TASK TO COMPLETE
Start at the first line of the material. Repeat each line exactly through the one containing "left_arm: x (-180", then stop.

PROVIDED ENTRIES
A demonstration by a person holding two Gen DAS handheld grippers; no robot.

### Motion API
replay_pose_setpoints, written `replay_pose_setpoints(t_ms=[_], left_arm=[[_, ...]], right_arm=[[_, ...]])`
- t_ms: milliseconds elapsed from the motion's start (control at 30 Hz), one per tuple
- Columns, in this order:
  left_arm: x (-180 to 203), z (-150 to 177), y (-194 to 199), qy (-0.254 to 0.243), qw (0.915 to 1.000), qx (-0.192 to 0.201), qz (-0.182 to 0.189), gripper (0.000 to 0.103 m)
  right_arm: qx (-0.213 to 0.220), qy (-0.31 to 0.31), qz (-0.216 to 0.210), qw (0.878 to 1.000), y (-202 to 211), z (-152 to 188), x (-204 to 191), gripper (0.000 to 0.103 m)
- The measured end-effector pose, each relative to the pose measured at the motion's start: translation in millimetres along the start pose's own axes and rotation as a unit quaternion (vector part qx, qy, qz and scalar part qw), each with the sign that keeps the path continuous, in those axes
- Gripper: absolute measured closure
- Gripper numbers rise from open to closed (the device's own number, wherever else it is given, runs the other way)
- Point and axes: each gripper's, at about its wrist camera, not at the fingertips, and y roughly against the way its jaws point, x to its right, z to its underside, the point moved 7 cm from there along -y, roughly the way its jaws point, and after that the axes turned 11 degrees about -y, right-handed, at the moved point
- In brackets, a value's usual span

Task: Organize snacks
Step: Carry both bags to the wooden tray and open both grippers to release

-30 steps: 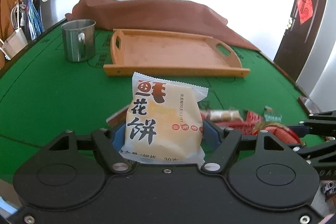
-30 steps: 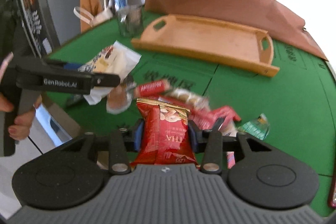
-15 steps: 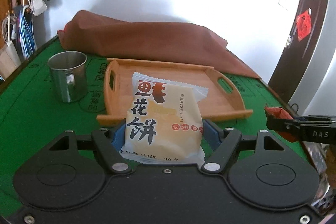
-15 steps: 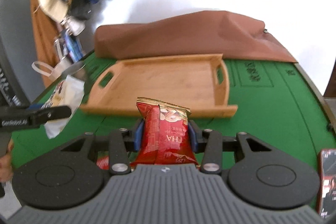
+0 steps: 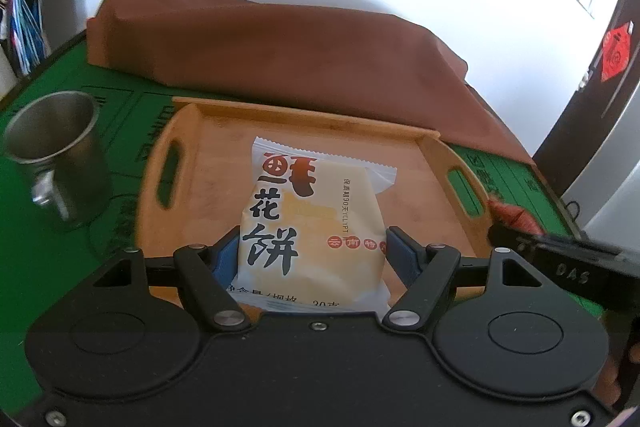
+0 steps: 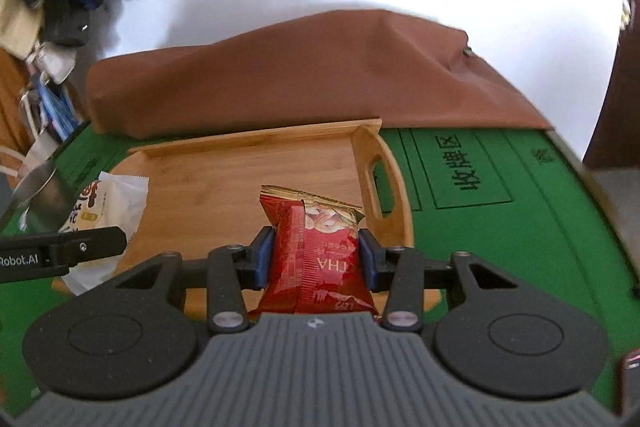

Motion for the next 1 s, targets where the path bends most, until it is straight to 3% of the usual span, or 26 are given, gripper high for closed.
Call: replay_pose_setpoints(t_ms=[133, 400, 1000], left_arm=[[-2, -7, -29, 0.003, 1.0, -0.007, 0.004, 0.03], [2, -3, -73, -0.013, 0.999, -0.04, -0.016, 0.03], [7, 0, -101, -0.019, 0.9985, -0.043, -0.029, 0.03]], right_arm=[[-0.013, -0.024, -0.003, 1.0, -34, 0, 6, 0.055], [-0.021, -0.015, -0.031, 0.999, -72, 6, 2, 0.055], [-0.033, -0.014, -0.052, 0.998, -91, 5, 4, 0.054]])
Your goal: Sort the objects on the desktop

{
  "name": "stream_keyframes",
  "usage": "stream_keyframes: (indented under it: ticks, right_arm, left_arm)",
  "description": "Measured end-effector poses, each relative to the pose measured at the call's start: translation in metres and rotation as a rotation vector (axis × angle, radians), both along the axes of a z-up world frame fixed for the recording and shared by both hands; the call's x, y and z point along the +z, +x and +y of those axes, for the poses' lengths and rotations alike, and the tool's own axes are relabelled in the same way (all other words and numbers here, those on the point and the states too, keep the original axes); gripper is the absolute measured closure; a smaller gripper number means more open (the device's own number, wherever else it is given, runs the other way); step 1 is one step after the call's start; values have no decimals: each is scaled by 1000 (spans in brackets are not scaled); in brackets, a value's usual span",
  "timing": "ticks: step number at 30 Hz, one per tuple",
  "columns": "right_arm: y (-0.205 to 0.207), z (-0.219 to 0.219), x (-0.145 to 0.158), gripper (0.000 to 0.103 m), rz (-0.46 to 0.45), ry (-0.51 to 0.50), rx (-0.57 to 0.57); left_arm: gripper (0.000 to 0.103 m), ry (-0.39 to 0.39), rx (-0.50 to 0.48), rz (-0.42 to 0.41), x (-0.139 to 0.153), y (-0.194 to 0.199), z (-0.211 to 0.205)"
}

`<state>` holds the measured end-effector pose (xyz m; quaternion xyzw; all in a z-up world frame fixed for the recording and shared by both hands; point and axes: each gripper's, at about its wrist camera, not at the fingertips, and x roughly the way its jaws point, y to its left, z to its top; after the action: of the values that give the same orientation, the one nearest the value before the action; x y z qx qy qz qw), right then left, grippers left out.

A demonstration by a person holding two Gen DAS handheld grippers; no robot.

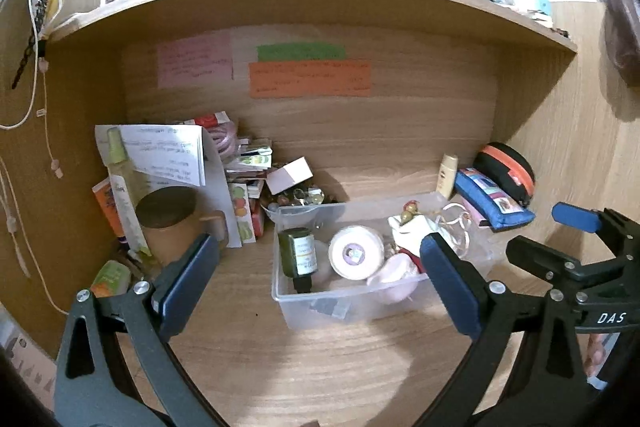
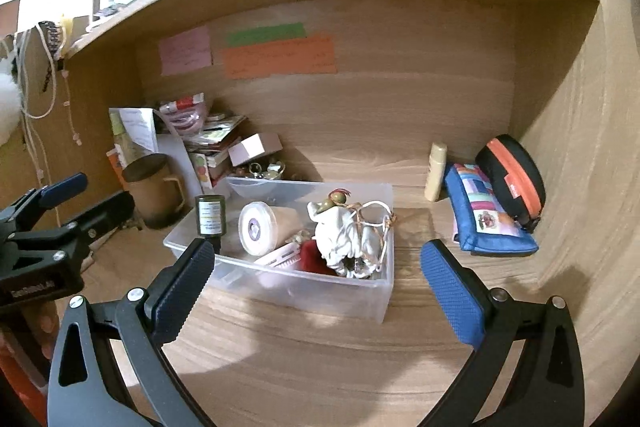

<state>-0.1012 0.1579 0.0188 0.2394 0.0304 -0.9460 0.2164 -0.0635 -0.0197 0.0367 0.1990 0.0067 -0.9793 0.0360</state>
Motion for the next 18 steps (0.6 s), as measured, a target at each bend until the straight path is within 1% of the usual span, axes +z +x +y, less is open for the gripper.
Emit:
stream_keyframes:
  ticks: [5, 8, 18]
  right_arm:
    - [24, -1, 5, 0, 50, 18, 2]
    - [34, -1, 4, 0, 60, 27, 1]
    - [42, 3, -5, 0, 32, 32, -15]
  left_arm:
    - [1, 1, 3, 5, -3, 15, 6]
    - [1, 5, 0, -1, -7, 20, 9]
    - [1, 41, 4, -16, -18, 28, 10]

TASK SOLUTION
A demonstration by a person holding two Gen DAS handheld grippers; no robot.

### Motion API
replay_pose_setpoints, written `replay_pose_setpoints(t_ms=[_], left_arm=[[_, ...]], right_arm=[[_, ...]])`
- t_ms: milliseconds elapsed from the motion's start (control at 30 Hz), one per tuple
- Columns, in this order:
  left_arm: x (-180 to 203), z (-150 to 177), y (-194 to 199), qy (-0.254 to 0.243), qw (0.915 to 1.000), qx (-0.192 to 0.201), qz (-0.182 to 0.189), gripper (0.000 to 0.103 m)

This answer has now been given in full.